Up to 3 million TEU capacity is expected to be shut down
According to the latest research report of the well-known shipping consulting agency Sea-Intelligence, the number of suspensions has soared by 400% in the past week alone, and the number of suspensions of major east-west trade routes has increased from 45 to 212 flights. Up to 3 million TEU capacity will be shut down! On some routes, the number of container ships suspended for a week soared four times.

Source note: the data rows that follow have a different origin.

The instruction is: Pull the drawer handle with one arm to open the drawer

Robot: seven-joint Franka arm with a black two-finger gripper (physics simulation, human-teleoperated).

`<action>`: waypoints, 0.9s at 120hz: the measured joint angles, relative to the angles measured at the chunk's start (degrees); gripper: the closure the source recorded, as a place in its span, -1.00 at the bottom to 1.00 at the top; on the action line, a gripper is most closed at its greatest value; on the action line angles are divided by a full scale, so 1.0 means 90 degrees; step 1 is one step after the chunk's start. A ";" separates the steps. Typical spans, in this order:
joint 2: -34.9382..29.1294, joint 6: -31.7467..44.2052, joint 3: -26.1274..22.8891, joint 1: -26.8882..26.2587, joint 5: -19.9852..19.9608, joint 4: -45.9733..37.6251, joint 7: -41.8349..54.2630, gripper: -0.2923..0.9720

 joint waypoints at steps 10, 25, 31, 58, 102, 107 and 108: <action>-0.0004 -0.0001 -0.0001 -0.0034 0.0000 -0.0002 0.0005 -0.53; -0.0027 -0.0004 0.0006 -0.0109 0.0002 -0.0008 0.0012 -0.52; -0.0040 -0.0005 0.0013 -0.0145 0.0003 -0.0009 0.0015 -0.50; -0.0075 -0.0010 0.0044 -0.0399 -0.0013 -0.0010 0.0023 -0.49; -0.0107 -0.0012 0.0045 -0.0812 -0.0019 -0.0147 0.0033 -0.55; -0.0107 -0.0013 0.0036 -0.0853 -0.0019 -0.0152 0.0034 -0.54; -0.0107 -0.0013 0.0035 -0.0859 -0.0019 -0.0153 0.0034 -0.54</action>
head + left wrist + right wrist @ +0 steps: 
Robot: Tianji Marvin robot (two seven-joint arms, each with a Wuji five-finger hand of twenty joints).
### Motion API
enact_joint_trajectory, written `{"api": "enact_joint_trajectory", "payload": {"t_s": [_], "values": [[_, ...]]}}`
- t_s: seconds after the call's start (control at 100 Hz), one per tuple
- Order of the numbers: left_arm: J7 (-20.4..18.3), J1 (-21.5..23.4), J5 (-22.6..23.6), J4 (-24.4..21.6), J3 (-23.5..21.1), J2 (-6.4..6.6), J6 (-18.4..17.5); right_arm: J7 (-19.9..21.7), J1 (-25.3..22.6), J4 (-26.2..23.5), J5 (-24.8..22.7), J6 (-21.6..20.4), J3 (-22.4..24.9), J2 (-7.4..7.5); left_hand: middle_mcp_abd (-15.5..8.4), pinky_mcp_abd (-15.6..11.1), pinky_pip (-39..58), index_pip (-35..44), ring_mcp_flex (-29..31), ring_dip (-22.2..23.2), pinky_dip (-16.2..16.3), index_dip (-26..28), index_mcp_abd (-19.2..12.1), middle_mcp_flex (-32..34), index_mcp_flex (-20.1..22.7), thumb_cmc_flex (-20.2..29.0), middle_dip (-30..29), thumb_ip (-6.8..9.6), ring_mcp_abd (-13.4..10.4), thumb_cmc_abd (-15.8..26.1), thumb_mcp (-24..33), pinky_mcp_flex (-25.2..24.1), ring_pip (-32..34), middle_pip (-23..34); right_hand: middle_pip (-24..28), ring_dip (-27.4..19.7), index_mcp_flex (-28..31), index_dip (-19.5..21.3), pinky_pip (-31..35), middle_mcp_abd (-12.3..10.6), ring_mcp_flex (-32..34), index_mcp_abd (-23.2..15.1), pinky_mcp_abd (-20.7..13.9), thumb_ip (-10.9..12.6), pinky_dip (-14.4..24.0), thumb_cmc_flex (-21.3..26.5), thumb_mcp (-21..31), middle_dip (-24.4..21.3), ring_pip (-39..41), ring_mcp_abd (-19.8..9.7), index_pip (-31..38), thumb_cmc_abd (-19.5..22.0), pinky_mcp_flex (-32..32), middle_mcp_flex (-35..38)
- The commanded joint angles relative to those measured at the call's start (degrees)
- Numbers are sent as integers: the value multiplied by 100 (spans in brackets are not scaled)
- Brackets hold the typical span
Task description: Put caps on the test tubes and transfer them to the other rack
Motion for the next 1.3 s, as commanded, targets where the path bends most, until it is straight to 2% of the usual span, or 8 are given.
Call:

Although the world’s major shipping companies through the media revealed about 30% of the suspension data. According to Alphaliner’s analysts, the reduced container traffic will exceed 3 million TEUs for the first time, which means that about 13% of the world’s fleet cannot work.
In the context of global container shipping companies, large-scale reduction of capacity, and suspension of operations, Bestforworld must mention a route, that is, the route between China and the United States.
At present, major shipping companies reduce the losses caused by the coronavirus epidemic in the following ways:
1 Ships and capacity shipped from China to the US have shrunk by nearly 50%
2 However, for the limited 50% luck, major Chinese shipping companies use the robber model to make profits, because the reduced 50% capacity causes a large number of containers shipped from China to the United States to be unable to be shipped on time.
Many US importers ‘goods need to be placed in Chinese suppliers’ warehouses for longer periods of time.
Because these shipping companies require that if priority arrangements are made, an additional fee of 200-600 USD per container needs to be added. This is simply the operating mode of the bandit, although Bestforworld has a very large volume of support between China and the United States, with multiple The agreement price of the shipping company’s China and US routes, for importers who only have one or a few containers from China to the United States a month, Bestforworld feels very sorry.
In 2020, importers who import and ship from China need to reconsider some things. History has begun to change, and the time of ease has passed, bringing a brand new global procurement, suppliers, logistics, and transportation pattern.